Qian Rui, Zhuang Jiamei, Xie Jianjun, Cheng Honghui, Ou Haiya, Lu Xiang, Ouyang Zichen
Department of Gastroenterology, Shenzhen Bao'an Chinese Medicine Hospital, Guangzhou University of Chinese Medicine, Shenzhen 518000, China.
The Fourth Clinical Medical College of Guangzhou University of Chinese Medicine, Shenzhen, 518033, China.
Heliyon. 2024 Apr 15;10(8):e29603. doi: 10.1016/j.heliyon.2024.e29603. eCollection 2024 Apr 30.
Predicting the severity of acute pancreatitis (AP) early poses a challenge in clinical practice.

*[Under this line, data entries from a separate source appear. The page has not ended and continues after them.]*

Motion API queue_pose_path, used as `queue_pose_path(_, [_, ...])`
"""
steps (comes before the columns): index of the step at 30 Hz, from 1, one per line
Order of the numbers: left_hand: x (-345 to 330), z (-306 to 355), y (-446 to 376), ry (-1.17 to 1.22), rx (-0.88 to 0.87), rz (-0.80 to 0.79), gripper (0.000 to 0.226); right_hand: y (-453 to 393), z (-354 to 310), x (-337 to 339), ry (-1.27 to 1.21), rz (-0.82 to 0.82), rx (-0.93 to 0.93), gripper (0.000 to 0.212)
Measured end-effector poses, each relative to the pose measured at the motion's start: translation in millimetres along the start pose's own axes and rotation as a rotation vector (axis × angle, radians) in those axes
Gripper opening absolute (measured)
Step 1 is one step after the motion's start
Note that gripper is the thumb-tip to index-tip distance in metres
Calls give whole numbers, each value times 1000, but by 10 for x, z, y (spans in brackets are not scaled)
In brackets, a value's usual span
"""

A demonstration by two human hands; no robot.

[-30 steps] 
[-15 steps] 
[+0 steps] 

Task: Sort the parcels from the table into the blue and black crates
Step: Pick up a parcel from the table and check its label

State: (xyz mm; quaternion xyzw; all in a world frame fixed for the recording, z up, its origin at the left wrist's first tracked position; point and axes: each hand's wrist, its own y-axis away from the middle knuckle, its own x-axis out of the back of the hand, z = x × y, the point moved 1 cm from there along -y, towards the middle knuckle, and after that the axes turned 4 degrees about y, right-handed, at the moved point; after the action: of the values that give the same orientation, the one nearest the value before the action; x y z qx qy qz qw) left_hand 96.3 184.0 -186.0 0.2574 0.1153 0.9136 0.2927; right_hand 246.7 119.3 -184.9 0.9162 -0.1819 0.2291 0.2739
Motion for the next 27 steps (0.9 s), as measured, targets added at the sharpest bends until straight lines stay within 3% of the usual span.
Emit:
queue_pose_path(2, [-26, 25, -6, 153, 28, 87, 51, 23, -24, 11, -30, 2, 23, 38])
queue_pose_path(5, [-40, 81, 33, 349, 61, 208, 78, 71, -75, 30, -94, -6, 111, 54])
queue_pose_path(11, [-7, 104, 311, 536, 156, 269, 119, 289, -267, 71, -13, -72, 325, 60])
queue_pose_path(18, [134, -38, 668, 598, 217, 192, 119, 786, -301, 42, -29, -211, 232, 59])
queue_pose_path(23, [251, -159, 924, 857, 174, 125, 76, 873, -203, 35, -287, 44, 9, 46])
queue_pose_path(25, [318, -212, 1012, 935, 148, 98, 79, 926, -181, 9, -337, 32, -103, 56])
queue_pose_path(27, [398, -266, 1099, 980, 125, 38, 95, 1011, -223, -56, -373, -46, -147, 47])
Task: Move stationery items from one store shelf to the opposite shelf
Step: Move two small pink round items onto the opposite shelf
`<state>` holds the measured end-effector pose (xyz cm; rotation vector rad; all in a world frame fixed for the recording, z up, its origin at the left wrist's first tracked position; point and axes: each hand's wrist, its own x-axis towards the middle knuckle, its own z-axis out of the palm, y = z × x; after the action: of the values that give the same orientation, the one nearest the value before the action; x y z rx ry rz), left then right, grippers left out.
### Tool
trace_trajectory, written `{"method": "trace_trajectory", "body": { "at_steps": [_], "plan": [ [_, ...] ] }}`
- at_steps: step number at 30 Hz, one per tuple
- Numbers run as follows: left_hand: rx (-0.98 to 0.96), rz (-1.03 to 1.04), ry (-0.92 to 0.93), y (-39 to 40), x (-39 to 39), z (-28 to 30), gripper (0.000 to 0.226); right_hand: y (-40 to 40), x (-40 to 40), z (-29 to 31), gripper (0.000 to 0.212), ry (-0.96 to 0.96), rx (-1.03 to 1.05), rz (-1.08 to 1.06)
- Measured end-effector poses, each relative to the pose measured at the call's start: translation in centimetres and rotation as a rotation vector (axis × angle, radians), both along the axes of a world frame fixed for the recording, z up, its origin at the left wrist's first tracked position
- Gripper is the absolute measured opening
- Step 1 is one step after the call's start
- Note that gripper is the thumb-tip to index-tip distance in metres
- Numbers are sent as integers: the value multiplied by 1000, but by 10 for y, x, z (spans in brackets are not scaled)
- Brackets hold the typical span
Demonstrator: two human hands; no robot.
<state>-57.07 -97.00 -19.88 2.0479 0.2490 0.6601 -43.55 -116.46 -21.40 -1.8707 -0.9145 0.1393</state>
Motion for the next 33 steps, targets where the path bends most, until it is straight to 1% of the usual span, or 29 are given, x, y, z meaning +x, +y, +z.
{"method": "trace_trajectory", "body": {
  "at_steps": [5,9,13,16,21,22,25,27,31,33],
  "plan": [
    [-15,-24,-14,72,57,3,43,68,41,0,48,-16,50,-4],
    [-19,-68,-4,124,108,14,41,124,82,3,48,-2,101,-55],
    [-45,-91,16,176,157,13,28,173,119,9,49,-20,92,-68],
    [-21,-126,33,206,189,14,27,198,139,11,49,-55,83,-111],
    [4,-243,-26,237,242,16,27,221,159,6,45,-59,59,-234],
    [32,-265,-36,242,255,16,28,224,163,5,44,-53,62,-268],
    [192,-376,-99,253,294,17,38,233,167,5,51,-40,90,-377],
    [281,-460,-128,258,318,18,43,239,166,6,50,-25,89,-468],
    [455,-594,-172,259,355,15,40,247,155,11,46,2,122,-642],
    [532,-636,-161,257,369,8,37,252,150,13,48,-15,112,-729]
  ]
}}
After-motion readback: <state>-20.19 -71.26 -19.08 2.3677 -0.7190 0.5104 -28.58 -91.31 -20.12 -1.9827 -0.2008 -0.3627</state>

While there are well-established clinical scoring tools, their actual predictive performance remains uncertain. Various studies have explored the application of machine-learning methods for early AP prediction. However, a more comprehensive evidence-based assessment is needed to determine their predictive accuracy. Hence, this systematic review and meta-analysis aimed to evaluate the predictive accuracy of machine learning in assessing the severity of AP.
PubMed, EMBASE, Cochrane Library, and Web of Science were systematically searched until December 5, 2023. The risk of bias in eligible studies was assessed using the Prediction Model Risk of Bias Assessment Tool (PROBAST). Subgroup analyses, based on different machine learning types, were performed. Additionally, the predictive accuracy of mainstream scoring tools was summarized.
This systematic review ultimately included 33 original studies. The pooled c-index in both the training and validation sets was 0.87 (95 % CI: 0.84-0.89) and 0.88 (95 % CI: 0.86-0.90), respectively. The sensitivity in the training set was 0.81 (95 % CI: 0.77-0.84), and in the validation set, it was 0.79 (95 % CI: 0.71-0.85). The specificity in the training set was 0.84 (95 % CI: 0.78-0.89), and in the validation set, it was 0.90 (95 % CI: 0.86-0.93). The primary model incorporated was logistic regression; however, its predictive accuracy was found to be inferior to that of neural networks, random forests, and xgboost. The pooled c-index of the APACHE II, BISAP, and Ranson were 0.74 (95 % CI: 0.68-0.80), 0.77 (95 % CI: 0.70-0.85), and 0.74 (95 % CI: 0.68-0.79), respectively.
Machine learning demonstrates excellent accuracy in predicting the severity of AP, providing a reference for updating or developing a straightforward clinical prediction tool.
在临床实践中,早期预测急性胰腺炎(AP)的严重程度是一项挑战。虽然有成熟的临床评分工具,但其实际预测性能仍不确定。各种研究探索了机器学习方法在早期AP预测中的应用。然而,需要更全面的循证评估来确定其预测准确性。因此,本系统评价和荟萃分析旨在评估机器学习在评估AP严重程度方面的预测准确性。
系统检索了PubMed、EMBASE、Cochrane图书馆和Web of Science,检索截至2023年12月5日。使用预测模型偏倚风险评估工具(PROBAST)评估纳入研究的偏倚风险。基于不同的机器学习类型进行亚组分析。此外,总结了主流评分工具的预测准确性。
本系统评价最终纳入33项原始研究。训练集和验证集的合并c指数分别为0.87(95%CI:0.84-0.89)和0.88(95%CI:0.86-0.90)。训练集的敏感性为0.81(95%CI:0.77-0.84),验证集的敏感性为0.79(95%CI:0.71-0.85)。训练集的特异性为0.84(95%CI:0.78-0.89),验证集的特异性为0.90(95%CI:0.86-0.93)。纳入的主要模型是逻辑回归;然而,发现其预测准确性低于神经网络、随机森林和xgboost。APACHE II、BISAP和Ranson的合并c指数分别为0.74(95%CI:0.68-0.80)、0.77(95%CI:0.70-0.85)和0.74(95%CI:0.68-0.79)。
机器学习在预测AP严重程度方面表现出优异的准确性,为更新或开发简单的临床预测工具提供了参考。